Fresh Perspectives

The survey did reveal different perspectives on the issue of control. Current business leaders (23 percent) were less inclined to think that the patriarch or matriarch are the ultimate decision-makers, compared to 42 percent of the next generation in line for ownership of the business. The difference in perception could be due to the level of involvement in the family business.

«Given that many of the young people are digital natives, perhaps it is time for the older generation to review their decision-making and governance frameworks and start involving younger family members who may bring fresh perspectives. This is also an opportunity for the older generation to coach and train – an important step to better prepare them for a smooth succession,» said Tan during the briefing.

Technology-led Changes Had Positive Impact

In general, family businesses felt that technology-led changes have been positive. Two-thirds believed that advances have altered business operations and communications over the last decade. Disruption experienced in the last decade and expected ahead vary across sectors: financial services, industrial, and primary industries (mining, agriculture) were seen to be most disrupted whilst real estate and construction were seen to be least disrupted.

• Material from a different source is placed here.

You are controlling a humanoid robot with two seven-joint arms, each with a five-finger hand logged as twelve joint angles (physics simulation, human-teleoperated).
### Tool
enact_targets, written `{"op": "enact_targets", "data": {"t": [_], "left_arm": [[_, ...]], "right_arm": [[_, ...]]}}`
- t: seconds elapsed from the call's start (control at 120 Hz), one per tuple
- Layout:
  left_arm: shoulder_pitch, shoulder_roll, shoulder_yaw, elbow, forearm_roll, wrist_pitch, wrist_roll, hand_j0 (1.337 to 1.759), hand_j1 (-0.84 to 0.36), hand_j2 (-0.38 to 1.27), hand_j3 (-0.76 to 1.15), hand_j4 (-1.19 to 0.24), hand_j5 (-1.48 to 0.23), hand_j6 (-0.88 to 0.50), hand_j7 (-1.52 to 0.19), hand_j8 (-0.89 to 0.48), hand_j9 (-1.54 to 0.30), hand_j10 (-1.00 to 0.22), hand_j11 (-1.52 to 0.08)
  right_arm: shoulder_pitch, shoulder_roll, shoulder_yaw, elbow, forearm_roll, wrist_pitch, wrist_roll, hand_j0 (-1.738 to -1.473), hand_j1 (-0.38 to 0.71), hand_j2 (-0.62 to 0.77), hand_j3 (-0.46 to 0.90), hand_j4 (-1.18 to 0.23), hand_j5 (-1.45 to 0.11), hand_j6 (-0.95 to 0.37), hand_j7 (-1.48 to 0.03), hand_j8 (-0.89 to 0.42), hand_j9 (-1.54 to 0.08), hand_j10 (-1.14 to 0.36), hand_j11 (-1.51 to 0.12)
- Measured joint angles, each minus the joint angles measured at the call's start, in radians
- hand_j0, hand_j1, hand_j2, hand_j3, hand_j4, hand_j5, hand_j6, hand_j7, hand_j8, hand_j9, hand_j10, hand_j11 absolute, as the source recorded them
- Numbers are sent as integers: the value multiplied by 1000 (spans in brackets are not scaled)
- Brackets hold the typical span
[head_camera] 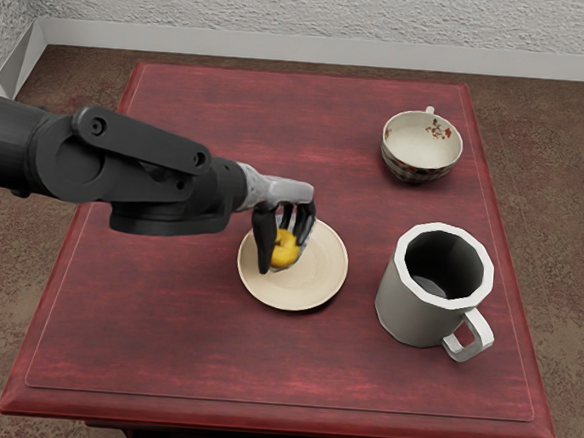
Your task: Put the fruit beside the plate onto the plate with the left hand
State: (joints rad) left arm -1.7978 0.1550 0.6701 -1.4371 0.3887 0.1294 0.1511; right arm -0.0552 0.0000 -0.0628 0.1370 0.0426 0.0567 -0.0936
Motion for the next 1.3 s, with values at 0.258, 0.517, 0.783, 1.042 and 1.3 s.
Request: {"op": "enact_targets", "data": {"t": [0.258,0.517,0.783,1.042,1.3], "left_arm": [[3,-9,-1,7,2,9,2,1656,-167,291,0,-607,-830,-470,-820,-467,-820,-612,-823],[2,-10,-7,15,-3,14,2,1657,44,109,0,-304,-407,-266,-404,-265,-404,-306,-405],[-3,173,-68,5,-78,-135,1,1658,255,32,0,-92,-123,-82,-122,-82,-122,-93,-122],[0,383,-168,-32,-183,-404,-28,1658,323,9,0,-26,-35,-24,-34,-24,-34,-26,-34],[80,544,-282,-54,-243,-623,-35,1658,342,3,0,-8,-10,-7,-10,-7,-10,-8,-10]], "right_arm": [[0,0,0,0,0,0,0,-1658,-320,-5,0,-24,-31,-24,-31,-24,-31,-24,-31],[0,0,0,0,-1,0,0,-1658,-320,-5,0,-24,-31,-24,-31,-24,-31,-24,-31],[0,0,0,0,0,0,0,-1658,-320,-5,0,-24,-31,-24,-31,-24,-31,-24,-31],[0,0,0,0,0,0,0,-1658,-320,-5,0,-24,-31,-24,-31,-24,-31,-24,-31],[0,0,0,0,0,0,0,-1658,-320,-5,0,-24,-31,-24,-31,-24,-31,-24,-31]]}}
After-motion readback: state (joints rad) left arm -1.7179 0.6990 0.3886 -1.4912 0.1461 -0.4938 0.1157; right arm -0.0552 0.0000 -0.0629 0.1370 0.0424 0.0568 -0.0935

According to the survey results, three out of four next-generation leaders believe technology will support their family’s wealth succession. Their top priorities are investing in new technologies (53 percent) and professionalizing management (41 percent), believing technology will simplify processes by streamlining documentation, monitoring assets and optimizing decision-making through AI. 

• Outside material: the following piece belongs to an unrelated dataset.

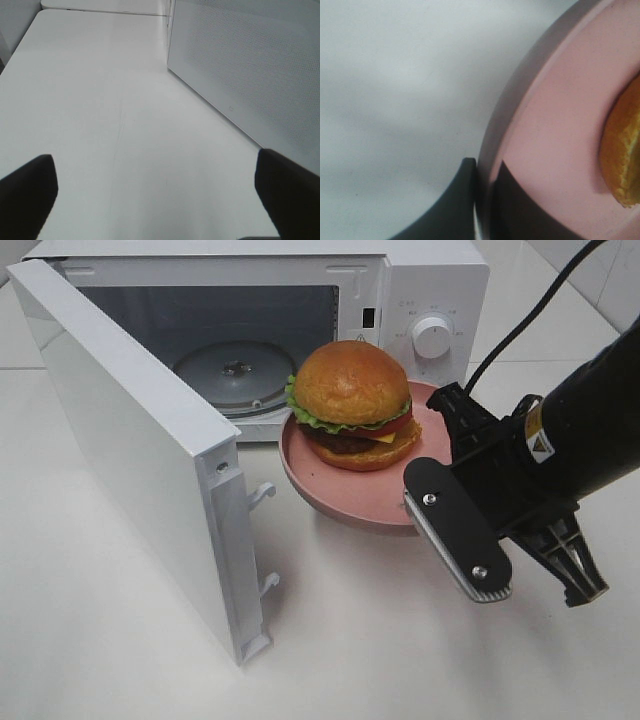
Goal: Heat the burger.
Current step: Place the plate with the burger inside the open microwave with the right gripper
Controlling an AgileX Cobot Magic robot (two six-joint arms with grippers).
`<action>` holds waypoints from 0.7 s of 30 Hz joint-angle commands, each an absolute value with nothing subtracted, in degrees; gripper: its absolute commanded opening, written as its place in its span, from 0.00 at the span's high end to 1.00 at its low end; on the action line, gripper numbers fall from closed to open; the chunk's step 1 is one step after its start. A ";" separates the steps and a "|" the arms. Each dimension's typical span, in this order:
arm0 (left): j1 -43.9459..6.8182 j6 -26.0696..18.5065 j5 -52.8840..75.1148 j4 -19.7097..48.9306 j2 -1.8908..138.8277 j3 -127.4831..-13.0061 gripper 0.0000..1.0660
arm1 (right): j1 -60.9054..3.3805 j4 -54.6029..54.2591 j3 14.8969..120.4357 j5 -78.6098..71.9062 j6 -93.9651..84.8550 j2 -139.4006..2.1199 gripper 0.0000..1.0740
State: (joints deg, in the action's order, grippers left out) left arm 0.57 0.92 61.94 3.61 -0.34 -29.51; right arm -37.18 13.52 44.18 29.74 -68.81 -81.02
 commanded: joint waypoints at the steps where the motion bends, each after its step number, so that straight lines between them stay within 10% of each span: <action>1: 0.23 0.86 61.31 3.72 -0.97 -29.51 0.06 | -35.52 10.60 46.07 29.11 -75.11 -80.33 1.00; 21: 0.23 0.86 61.31 3.72 -0.97 -29.51 0.06 | -31.86 5.79 50.82 33.58 -88.01 -80.44 1.00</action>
State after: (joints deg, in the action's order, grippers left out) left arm 0.57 0.92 61.94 3.61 -0.34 -29.51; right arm -31.80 5.56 49.79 36.15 -87.61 -81.13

Key highlights from the survey include: 

  • 9 in 10 of next-in-line business owners intend to retain ownership, but a majority want to restructure or make slight changes.
  • Given external technological shifts, decisions concerning the main family business continued to be made within the family -- by the patriarch or matriarch (36%), followed by the company board, or a selected few (34%). Interestingly, businesses with $1bn+ revenue were disinclined to entrust non-family executives with decision-making powers.
  • Over half (55%) of the next generation is ready for technological disruption in the family business, but a similar percentage also feel they lack experience.
  • A clear majority (75%) agreed that their business will be significantly transformed by technology, and an even larger majority (85%), who say the family business has already experienced changes, say the change is positive.
  • The impact of technological disruption varied across sectors, affecting financial services (92%) the most, and real estate and construction (43%) the least. One-fourth in real estate and construction say they have not experienced a significant change to how they functioned in the last 10 years.